▶ [ASSIGNMENT]:
Once you find the line with "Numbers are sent" in the data that follows, repeat it and every line after it exactly, through the line with "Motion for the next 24".

▶ [RECORDS SHOWN]:
▬▬▬▬▬▬▬▬▬▬

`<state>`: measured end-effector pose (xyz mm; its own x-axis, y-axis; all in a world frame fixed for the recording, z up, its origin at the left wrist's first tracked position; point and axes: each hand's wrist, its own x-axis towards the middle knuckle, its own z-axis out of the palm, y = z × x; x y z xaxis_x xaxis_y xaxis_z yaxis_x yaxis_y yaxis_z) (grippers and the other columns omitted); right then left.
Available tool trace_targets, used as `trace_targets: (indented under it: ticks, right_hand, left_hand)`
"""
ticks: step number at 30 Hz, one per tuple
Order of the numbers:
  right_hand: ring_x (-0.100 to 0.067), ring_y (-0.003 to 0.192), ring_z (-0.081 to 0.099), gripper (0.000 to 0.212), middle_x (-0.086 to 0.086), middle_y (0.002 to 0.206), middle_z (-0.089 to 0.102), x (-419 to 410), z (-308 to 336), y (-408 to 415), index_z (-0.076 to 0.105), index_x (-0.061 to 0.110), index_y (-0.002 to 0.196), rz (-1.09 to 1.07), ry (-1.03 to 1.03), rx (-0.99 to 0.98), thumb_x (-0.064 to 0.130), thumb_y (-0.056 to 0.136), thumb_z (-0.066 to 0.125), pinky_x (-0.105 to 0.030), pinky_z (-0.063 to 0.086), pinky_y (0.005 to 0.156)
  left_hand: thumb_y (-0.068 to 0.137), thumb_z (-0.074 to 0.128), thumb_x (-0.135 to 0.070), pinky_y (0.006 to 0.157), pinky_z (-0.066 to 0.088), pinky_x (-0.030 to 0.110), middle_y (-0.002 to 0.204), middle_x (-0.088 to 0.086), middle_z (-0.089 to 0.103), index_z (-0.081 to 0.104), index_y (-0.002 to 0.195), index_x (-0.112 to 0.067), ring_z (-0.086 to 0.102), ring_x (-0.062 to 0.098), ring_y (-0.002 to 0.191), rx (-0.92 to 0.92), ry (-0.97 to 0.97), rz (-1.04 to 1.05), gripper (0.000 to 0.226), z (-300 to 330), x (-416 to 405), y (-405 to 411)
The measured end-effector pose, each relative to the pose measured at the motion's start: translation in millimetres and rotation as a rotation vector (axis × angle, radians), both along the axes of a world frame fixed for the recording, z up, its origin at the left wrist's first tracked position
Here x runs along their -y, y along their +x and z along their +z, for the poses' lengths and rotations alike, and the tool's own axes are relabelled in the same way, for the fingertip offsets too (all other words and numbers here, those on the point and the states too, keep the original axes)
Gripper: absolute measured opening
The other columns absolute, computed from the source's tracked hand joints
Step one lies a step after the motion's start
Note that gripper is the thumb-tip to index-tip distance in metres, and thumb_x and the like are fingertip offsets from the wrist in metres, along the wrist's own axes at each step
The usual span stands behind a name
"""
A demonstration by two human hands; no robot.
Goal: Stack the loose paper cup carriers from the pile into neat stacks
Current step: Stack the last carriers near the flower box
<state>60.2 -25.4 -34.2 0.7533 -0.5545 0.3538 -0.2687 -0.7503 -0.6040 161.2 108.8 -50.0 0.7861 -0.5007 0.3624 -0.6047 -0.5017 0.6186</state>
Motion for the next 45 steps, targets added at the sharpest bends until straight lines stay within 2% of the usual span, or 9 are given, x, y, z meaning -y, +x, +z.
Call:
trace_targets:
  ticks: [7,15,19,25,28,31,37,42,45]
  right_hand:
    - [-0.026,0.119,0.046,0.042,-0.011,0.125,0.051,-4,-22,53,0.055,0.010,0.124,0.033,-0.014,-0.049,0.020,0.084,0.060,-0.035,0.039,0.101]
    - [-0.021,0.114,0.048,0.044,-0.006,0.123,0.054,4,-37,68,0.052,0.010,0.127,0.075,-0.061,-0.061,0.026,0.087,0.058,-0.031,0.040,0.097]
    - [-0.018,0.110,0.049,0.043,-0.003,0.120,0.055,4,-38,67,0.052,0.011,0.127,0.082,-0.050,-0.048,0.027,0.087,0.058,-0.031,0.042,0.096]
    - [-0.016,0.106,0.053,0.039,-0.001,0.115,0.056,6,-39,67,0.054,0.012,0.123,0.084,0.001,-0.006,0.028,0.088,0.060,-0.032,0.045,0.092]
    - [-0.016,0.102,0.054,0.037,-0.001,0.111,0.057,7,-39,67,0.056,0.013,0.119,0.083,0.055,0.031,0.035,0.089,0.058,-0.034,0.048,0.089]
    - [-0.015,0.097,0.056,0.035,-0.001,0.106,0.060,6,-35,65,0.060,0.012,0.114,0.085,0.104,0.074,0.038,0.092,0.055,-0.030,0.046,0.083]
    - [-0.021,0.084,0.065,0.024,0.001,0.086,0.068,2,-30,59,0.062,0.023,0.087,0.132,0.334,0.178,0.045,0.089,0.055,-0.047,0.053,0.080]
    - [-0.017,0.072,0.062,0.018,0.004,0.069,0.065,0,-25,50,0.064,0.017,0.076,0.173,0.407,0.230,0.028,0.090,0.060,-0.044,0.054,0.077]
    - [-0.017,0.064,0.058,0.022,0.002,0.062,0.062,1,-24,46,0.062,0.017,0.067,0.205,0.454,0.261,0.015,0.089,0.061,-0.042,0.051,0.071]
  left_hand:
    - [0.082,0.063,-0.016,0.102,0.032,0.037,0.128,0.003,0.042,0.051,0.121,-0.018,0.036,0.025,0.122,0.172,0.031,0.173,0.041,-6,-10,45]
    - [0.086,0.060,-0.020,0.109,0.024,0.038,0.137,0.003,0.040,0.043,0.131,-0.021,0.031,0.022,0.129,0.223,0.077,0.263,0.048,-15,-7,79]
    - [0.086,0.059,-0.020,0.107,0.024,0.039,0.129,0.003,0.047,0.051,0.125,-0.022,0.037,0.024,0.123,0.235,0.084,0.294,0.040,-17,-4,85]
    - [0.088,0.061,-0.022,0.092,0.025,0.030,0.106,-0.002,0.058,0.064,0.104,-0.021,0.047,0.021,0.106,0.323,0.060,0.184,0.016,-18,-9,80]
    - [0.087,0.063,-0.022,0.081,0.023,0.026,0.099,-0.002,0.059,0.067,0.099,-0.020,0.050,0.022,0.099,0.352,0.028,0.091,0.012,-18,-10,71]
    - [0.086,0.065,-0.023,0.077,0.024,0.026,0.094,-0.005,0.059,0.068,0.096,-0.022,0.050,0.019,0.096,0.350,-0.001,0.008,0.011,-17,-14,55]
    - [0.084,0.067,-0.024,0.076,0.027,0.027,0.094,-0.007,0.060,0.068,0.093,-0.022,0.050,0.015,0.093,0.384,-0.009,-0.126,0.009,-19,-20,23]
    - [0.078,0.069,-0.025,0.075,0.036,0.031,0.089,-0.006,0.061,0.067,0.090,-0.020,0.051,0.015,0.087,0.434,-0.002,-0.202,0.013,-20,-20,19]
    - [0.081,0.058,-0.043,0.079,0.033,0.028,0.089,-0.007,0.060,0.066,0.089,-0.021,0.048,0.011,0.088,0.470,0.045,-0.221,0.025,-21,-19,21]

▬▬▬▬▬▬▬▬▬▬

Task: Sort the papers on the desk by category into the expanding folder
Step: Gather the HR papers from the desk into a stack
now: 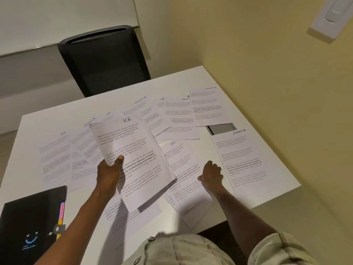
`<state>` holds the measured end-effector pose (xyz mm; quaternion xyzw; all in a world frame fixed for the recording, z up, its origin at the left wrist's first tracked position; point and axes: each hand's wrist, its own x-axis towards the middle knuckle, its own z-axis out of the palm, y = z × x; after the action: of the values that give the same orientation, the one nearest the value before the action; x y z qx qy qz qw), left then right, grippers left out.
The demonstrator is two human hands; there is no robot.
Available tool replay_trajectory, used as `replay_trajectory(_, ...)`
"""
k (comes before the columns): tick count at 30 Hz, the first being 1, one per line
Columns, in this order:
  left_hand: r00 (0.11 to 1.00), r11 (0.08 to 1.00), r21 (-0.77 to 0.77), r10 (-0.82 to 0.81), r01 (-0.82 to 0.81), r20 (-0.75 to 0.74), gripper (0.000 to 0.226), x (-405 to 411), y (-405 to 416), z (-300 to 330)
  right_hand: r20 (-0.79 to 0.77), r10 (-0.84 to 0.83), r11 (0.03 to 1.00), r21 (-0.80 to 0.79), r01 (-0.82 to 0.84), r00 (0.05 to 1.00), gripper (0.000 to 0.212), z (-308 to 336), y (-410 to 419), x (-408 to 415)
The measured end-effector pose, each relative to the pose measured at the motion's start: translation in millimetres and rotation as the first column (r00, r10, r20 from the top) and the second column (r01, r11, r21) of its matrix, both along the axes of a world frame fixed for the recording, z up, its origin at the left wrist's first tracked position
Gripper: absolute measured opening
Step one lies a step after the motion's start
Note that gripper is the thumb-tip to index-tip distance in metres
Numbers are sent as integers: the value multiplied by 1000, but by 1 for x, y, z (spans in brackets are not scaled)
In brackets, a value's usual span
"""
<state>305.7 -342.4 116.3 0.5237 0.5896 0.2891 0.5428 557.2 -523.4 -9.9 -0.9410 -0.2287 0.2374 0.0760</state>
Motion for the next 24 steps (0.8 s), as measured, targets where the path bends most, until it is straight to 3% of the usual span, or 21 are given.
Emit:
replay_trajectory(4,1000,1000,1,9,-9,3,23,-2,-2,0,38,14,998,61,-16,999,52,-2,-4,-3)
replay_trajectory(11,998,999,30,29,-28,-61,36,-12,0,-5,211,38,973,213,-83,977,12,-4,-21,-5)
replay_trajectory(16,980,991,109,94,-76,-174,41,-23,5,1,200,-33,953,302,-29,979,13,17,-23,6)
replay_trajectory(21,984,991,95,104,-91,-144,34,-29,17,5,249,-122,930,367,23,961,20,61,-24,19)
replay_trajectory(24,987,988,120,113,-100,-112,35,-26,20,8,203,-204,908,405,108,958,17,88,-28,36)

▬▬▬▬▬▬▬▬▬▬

▶ [RESULT OF THIS EXERCISE]:
Numbers are sent as integers: the value multiplied by 1000, but by 1 for x, y, z (spans in brackets are not scaled)
In brackets, a value's usual span
"""
<state>305.7 -342.4 116.3 0.5237 0.5896 0.2891 0.5428 557.2 -523.4 -9.9 -0.9410 -0.2287 0.2374 0.0760</state>
Motion for the next 24 steps (0.8 s), as measured, targets where the path bends most, until it is straight to 3% of the usual span, or 21 are given.

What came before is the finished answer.